PROVIDED RECORDS |

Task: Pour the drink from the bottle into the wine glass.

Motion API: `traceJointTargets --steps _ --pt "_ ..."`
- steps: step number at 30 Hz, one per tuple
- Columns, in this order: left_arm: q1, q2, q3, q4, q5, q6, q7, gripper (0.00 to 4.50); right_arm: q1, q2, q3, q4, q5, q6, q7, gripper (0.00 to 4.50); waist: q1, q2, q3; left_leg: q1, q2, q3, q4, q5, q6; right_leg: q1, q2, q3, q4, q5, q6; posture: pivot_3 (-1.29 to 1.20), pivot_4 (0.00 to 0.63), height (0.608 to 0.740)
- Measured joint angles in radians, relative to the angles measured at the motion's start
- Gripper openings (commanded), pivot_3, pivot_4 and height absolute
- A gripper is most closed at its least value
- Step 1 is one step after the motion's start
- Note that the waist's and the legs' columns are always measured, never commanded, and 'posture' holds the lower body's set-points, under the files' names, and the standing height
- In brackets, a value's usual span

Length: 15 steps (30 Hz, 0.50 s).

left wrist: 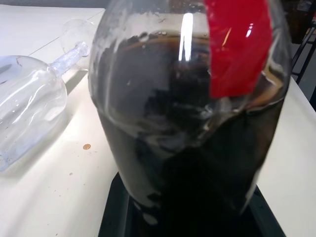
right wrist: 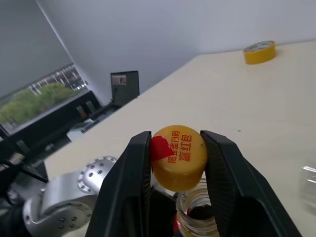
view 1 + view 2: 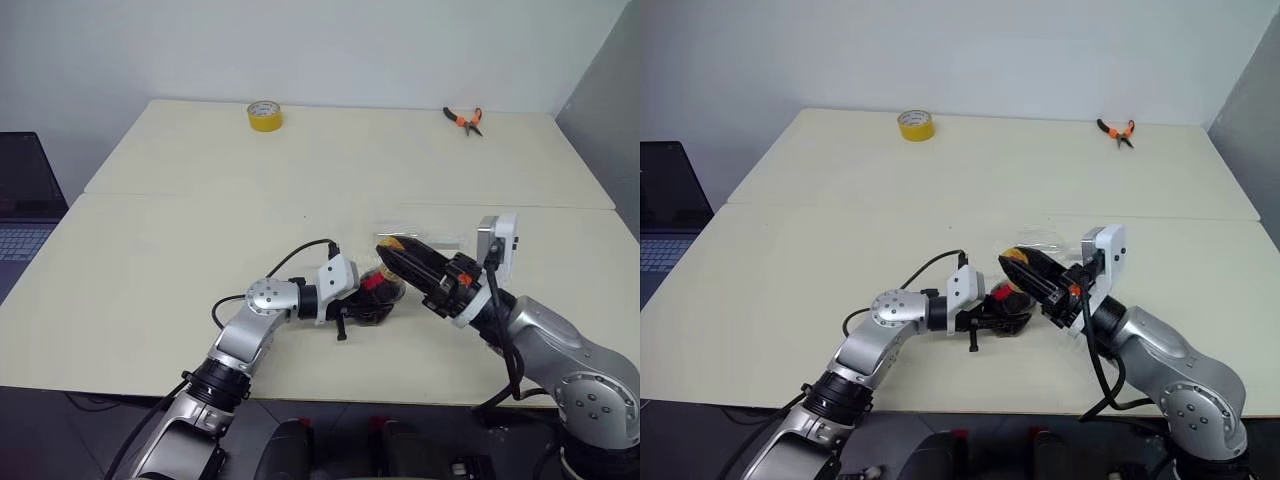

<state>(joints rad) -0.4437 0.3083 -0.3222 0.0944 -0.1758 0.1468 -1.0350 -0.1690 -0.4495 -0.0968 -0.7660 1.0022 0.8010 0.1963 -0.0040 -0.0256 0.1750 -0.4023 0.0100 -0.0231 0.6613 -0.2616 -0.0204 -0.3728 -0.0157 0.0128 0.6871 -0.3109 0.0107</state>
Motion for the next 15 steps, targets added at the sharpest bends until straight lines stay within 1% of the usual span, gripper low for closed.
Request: traceJointTargets --steps 2,7,10,11,13,15 --pt "0.000 0.000 0.000 0.000 0.000 0.000 0.001 0.74 0.010 -0.027 -0.007 -0.005 -0.039 -0.015 0.001 1.24 0.000 0.000 0.000 0.000 0.000 0.000 0.000 0.000 0.000 0.000 0.000 0.000 0.000 0.000 0.000 0.00 0.150 0.740" --pt "0.004 0.000 0.004 0.000 -0.001 -0.002 0.005 0.74 0.099 -0.119 -0.100 -0.009 -0.082 -0.051 0.043 1.24 0.001 0.000 0.000 0.000 0.000 0.000 0.000 0.000 0.000 0.000 0.000 0.000 0.000 0.000 0.000 0.00 0.150 0.740" --pt "0.011 -0.011 0.015 -0.001 -0.015 0.002 0.020 0.74 0.212 -0.210 -0.156 -0.010 -0.148 -0.076 0.106 1.24 0.003 0.000 0.000 0.000 0.000 0.000 0.000 0.000 0.000 0.000 0.000 0.000 -0.001 0.000 0.000 0.00 0.150 0.740" --pt "0.014 -0.016 0.023 -0.002 -0.026 0.008 0.023 0.74 0.263 -0.224 -0.167 -0.008 -0.184 -0.094 0.124 1.24 0.003 0.000 0.000 0.000 0.000 0.000 0.000 0.000 0.000 0.000 0.000 0.000 -0.001 0.000 0.000 0.00 0.150 0.740" --pt "0.016 -0.017 0.034 -0.006 -0.041 0.020 0.023 0.74 0.319 -0.231 -0.156 0.011 -0.245 -0.117 0.145 1.24 0.002 0.000 0.000 0.000 0.000 0.000 0.000 0.000 0.000 0.000 0.000 0.000 0.000 0.000 0.000 0.00 0.150 0.740" --pt "0.018 -0.017 0.034 -0.009 -0.044 0.021 0.020 0.74 0.359 -0.232 -0.094 0.064 -0.354 -0.171 0.164 1.24 -0.002 0.000 0.000 0.001 0.000 0.001 0.000 0.000 0.000 0.001 0.001 0.001 0.000 0.000 0.000 0.00 0.150 0.740"
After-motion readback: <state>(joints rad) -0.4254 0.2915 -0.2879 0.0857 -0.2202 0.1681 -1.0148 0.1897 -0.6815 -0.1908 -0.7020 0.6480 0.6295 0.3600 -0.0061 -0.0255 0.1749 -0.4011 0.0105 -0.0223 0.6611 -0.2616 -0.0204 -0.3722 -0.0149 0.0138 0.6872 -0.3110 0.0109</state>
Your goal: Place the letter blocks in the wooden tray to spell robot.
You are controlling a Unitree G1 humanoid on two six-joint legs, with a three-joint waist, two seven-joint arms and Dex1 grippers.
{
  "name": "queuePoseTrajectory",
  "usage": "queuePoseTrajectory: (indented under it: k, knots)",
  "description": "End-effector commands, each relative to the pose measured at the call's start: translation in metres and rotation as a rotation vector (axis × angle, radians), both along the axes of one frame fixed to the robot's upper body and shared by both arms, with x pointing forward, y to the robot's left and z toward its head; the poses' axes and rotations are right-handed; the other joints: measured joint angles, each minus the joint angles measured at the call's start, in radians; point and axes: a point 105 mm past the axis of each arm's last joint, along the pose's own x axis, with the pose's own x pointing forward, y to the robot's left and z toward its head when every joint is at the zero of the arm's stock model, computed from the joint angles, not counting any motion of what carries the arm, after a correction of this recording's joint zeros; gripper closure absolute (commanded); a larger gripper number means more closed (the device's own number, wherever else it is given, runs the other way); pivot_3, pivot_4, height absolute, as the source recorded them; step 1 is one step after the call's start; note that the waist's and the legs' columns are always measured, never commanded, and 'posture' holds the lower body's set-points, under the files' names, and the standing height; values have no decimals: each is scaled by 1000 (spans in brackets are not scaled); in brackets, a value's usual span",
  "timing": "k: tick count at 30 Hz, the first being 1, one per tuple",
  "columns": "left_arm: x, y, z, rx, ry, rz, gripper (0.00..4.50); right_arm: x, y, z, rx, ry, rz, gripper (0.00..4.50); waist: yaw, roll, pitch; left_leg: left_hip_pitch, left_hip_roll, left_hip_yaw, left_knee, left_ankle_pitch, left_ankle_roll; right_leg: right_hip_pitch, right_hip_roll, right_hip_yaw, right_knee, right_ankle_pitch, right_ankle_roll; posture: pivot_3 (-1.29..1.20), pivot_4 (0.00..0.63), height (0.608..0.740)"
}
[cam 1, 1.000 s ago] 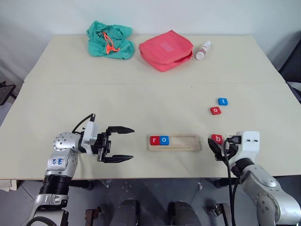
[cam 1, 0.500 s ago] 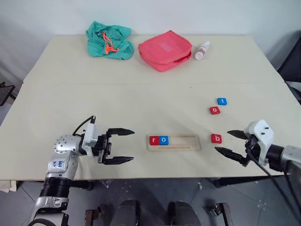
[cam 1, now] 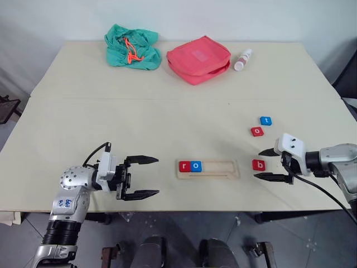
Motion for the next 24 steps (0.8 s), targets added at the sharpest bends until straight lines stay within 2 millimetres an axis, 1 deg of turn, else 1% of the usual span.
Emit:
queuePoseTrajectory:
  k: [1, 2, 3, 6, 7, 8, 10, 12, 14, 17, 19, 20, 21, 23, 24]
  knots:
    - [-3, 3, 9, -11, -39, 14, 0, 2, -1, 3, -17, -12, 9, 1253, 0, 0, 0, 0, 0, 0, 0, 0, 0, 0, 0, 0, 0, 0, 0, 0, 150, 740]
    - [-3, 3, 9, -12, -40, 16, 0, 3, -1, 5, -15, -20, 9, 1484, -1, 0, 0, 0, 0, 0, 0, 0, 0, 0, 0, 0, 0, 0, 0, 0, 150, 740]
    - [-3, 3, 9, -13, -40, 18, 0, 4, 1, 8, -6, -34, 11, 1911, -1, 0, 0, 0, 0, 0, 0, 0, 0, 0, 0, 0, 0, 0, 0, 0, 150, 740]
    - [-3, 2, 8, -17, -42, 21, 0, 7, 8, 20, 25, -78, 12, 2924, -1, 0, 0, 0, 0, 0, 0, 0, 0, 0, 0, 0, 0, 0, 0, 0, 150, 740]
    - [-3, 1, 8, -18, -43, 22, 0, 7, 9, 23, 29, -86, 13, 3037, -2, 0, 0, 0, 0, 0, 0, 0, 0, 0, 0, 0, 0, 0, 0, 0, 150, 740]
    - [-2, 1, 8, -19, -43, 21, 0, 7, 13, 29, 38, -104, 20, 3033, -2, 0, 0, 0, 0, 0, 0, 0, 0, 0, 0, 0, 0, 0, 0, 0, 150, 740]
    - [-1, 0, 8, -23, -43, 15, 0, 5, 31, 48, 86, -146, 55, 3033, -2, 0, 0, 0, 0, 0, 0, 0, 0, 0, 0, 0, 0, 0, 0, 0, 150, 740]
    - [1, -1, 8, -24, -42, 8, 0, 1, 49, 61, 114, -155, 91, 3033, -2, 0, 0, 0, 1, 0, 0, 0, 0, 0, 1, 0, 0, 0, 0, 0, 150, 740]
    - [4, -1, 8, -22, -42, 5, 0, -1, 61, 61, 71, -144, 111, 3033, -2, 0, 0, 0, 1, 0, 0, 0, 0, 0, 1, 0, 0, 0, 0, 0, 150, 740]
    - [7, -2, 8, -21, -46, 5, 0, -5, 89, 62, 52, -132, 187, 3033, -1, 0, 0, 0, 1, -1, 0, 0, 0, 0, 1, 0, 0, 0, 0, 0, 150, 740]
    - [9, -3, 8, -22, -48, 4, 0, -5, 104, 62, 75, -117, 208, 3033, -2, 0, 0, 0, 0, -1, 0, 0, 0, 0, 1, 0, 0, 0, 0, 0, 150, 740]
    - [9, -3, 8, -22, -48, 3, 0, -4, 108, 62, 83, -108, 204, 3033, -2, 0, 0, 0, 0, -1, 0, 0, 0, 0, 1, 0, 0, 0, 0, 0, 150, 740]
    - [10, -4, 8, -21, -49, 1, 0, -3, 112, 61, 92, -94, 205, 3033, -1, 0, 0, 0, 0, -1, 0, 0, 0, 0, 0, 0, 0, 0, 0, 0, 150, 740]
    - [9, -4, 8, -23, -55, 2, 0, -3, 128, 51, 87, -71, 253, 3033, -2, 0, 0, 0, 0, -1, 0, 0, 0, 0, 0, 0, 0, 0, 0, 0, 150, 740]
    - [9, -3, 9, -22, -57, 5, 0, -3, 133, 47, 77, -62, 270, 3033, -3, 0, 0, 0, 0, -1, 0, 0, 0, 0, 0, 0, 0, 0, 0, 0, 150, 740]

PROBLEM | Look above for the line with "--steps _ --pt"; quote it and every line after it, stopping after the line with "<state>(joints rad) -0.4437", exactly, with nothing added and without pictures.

WORKED SOLUTION |
Motion API: `traceJointTargets --steps _ --pt "_ ..."`
- steps: step number at 30 Hz, one per tuple
- Columns, in this order: left_arm: q1, q2, q3, q4, q5, q6, q7, gripper (0.00 to 4.50); right_arm: q1, q2, q3, q4, q5, q6, q7, gripper (0.00 to 4.50); waist: q1, q2, q3; left_leg: q1, q2, q3, q4, q5, q6; right_leg: q1, q2, q3, q4, q5, q6; posture: pivot_3 (-1.29 to 1.20), pivot_4 (0.00 to 0.63), height (0.608 to 0.740)
- Measured joint angles in radians, relative to the angles measured at the motion's start
- Gripper openings (commanded), pivot_3, pivot_4 and height absolute
- A gripper is most closed at its least value
- Step 1 is one step after the motion's start
- Note that the waist's and the legs' columns are always measured, never commanded, and 'posture' holds the lower body's set-points, under the files' names, and the standing height
- In brackets, a value's usual span

Length: 15 steps (30 Hz, 0.50 s).

left wrist: 
right wrist: 
view 1 + view 2: 

<state>(joints rad) -0.4437 0.3083 -0.3222 0.0944 -0.1758 0.1468 -1.0350 -0.1690 -0.4495 -0.0968 -0.7660 1.0022 0.8010 0.1963 -0.0040 -0.0256 0.1750 -0.4023 0.0100 -0.0231 0.6613 -0.2616 -0.0204 -0.3728 -0.0157 0.0128 0.6871 -0.3109 0.0107</state>

That's the full output for the exercise.